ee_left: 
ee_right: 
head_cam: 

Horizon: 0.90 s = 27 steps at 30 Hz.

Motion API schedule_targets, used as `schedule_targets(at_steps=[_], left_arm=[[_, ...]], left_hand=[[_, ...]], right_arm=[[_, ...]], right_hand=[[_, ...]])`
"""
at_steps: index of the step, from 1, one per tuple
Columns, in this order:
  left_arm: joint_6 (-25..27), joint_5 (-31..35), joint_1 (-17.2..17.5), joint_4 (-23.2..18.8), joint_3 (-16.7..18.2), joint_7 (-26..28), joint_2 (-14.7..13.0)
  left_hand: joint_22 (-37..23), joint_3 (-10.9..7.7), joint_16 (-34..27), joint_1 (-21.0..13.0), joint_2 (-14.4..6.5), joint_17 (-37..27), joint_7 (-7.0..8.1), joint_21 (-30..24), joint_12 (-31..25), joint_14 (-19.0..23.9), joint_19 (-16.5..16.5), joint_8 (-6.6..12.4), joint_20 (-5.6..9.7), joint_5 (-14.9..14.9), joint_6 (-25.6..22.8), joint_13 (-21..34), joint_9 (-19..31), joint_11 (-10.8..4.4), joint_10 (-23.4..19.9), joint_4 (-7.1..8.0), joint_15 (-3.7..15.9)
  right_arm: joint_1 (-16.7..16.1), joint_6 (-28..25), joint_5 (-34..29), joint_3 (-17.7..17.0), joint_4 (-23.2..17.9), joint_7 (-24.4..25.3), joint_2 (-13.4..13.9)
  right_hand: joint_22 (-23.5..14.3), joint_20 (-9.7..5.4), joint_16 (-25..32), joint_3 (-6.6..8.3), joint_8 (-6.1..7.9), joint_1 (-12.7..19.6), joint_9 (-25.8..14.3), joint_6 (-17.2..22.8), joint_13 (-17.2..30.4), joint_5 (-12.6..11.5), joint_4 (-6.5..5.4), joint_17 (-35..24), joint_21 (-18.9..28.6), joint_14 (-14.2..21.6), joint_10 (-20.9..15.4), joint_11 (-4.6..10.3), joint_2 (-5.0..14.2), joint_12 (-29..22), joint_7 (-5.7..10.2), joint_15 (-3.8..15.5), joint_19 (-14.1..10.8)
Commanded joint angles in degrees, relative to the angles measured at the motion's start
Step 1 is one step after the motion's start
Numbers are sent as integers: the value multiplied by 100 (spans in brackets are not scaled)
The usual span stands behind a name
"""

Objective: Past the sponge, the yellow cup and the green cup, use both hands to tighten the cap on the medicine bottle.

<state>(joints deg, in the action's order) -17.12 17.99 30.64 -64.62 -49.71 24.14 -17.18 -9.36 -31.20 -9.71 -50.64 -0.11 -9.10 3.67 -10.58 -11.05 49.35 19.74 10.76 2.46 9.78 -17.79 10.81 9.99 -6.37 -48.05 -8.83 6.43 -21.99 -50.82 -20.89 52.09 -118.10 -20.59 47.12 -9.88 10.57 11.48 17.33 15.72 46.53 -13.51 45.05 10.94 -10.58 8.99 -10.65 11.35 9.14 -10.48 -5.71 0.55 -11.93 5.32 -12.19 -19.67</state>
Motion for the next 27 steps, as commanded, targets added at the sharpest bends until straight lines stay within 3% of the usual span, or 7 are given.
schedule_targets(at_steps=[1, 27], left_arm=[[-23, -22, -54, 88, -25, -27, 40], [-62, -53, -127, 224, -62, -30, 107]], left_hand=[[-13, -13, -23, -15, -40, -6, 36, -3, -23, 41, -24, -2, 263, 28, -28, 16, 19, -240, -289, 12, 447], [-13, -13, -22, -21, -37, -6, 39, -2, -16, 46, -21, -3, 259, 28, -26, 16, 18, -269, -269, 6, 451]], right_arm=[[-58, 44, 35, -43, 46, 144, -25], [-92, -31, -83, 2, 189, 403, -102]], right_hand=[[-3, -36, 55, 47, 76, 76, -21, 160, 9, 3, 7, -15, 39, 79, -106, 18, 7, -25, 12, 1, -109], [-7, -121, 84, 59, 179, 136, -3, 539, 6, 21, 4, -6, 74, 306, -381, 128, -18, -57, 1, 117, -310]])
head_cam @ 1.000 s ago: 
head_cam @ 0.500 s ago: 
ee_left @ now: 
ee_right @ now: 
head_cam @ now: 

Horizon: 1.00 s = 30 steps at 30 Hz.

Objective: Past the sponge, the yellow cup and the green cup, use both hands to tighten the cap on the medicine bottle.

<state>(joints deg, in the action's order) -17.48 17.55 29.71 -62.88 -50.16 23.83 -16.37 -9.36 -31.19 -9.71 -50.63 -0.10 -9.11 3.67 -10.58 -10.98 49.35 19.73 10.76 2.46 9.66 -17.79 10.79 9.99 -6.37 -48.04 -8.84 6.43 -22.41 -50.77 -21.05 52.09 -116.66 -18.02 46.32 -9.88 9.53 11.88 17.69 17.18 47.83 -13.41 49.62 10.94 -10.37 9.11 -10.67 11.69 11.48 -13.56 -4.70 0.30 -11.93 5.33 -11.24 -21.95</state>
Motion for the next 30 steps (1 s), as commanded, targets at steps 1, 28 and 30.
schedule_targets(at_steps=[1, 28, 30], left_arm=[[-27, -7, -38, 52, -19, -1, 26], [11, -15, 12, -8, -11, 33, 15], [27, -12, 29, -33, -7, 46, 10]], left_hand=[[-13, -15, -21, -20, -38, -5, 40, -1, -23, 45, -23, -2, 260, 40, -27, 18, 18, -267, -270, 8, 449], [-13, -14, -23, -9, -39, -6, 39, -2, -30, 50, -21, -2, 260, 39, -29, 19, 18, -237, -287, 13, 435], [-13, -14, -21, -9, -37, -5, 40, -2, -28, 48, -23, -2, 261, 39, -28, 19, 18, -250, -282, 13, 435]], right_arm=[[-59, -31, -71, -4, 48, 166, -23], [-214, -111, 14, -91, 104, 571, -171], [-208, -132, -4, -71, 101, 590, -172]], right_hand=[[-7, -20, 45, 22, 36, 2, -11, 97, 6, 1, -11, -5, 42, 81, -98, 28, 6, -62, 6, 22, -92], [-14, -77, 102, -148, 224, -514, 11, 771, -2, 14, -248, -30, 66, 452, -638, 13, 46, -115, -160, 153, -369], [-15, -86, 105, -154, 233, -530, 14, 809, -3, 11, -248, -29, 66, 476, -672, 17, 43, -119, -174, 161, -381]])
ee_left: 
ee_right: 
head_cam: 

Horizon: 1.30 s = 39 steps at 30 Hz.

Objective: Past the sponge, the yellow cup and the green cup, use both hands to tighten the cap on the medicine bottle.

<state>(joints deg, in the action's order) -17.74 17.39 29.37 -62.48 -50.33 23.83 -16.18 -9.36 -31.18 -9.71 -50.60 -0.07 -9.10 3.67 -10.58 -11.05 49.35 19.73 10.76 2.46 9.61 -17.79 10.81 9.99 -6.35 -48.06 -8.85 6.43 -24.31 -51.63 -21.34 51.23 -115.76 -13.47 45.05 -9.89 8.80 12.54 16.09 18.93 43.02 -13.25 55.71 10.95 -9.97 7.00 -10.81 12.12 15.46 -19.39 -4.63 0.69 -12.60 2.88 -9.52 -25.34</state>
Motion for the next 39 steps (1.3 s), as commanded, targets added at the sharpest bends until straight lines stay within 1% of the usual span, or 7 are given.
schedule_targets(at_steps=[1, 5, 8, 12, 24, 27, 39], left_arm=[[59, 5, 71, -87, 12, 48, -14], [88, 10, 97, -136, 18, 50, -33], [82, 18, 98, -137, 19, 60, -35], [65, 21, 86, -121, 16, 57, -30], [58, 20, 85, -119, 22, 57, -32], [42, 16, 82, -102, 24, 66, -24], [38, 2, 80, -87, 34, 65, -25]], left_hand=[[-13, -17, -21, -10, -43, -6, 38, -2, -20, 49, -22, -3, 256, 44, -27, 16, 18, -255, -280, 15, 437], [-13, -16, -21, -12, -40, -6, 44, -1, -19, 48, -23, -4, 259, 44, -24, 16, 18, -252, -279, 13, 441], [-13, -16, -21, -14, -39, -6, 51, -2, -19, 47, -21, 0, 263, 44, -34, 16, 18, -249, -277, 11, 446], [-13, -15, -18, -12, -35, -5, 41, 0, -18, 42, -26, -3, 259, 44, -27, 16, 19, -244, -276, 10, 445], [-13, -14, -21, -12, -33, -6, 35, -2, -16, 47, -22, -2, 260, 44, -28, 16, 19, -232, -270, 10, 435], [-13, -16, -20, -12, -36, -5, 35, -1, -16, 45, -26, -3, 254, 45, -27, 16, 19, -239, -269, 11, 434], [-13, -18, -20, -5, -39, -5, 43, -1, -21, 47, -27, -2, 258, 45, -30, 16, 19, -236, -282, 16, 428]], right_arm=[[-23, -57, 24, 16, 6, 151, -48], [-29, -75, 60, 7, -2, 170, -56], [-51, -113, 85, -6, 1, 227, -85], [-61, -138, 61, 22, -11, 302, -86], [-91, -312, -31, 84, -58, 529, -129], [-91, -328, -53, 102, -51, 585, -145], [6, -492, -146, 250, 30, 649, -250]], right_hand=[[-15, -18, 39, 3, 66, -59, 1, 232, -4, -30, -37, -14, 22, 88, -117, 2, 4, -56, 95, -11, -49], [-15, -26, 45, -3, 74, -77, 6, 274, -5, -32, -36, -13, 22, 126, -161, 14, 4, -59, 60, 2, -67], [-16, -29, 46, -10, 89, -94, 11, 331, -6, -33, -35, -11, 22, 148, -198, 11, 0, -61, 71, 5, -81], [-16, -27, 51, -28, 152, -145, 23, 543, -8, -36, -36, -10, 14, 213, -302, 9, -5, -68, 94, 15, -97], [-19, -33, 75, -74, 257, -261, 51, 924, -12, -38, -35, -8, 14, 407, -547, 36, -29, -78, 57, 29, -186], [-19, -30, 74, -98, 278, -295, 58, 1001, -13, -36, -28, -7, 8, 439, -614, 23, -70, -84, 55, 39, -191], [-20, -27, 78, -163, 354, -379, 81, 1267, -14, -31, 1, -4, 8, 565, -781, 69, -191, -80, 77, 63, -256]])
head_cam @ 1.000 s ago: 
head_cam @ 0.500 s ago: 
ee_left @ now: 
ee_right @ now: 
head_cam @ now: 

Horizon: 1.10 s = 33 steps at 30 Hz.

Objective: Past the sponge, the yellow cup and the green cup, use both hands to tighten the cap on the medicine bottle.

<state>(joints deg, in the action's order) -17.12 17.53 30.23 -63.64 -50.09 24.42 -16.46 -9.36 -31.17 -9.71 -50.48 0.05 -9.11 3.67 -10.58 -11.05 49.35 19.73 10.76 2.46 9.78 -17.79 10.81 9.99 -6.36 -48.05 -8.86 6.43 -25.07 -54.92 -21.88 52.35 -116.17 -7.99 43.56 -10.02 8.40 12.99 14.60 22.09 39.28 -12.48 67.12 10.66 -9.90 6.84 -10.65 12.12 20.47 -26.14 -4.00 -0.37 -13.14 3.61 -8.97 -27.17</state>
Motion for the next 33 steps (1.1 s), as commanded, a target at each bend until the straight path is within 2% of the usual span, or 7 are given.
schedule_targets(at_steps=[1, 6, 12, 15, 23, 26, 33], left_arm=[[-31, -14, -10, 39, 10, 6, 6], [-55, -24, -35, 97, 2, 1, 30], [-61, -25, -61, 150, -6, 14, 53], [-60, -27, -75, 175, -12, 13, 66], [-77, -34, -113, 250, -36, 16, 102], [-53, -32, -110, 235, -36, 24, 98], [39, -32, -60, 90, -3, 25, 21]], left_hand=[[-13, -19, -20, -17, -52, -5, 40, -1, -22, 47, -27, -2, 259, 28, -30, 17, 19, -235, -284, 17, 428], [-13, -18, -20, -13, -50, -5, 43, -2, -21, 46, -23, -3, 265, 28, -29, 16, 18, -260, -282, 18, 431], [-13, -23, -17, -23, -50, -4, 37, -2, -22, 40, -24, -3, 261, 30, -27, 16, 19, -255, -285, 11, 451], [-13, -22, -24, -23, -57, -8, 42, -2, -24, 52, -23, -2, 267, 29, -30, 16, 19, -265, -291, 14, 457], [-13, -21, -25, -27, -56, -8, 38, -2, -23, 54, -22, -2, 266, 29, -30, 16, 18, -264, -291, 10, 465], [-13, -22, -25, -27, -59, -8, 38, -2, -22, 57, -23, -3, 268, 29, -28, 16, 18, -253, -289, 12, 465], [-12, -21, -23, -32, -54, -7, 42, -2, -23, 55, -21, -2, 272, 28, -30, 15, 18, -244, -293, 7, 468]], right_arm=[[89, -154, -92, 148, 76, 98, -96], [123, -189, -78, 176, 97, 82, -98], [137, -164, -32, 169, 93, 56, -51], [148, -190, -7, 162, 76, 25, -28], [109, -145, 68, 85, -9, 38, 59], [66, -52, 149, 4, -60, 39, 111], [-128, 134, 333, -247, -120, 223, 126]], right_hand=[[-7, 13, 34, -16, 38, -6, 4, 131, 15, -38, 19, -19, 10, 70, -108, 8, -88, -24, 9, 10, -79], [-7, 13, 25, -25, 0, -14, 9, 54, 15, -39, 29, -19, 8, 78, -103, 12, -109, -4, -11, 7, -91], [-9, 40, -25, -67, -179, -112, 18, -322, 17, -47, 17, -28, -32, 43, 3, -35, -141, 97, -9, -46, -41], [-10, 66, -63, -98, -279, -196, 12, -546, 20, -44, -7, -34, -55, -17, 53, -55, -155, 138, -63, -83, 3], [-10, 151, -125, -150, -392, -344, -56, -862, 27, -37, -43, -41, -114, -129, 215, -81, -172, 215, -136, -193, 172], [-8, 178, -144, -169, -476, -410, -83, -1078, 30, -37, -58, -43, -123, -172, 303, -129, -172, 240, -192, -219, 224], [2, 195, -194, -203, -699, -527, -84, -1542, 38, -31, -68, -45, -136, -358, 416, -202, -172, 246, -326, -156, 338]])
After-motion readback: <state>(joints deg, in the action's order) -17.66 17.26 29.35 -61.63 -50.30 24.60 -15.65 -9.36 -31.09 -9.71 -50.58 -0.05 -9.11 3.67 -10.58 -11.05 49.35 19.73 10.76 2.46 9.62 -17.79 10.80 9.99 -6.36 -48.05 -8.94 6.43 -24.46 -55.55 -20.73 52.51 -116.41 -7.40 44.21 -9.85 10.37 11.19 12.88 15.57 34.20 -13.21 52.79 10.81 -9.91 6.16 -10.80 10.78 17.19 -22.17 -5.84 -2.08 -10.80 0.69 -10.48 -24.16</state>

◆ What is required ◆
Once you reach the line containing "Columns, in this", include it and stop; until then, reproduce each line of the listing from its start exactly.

◆ The answer ◆
ee_left: 
ee_right: 
head_cam: 

Horizon: 0.90 s = 27 steps at 30 Hz.

Motion API schedule_targets, used as `schedule_targets(at_steps=[_], left_arm=[[_, ...]], left_hand=[[_, ...]], right_arm=[[_, ...]], right_hand=[[_, ...]])`
"""
at_steps: index of the step, from 1, one per tuple
Columns, in this order:

No further output remains.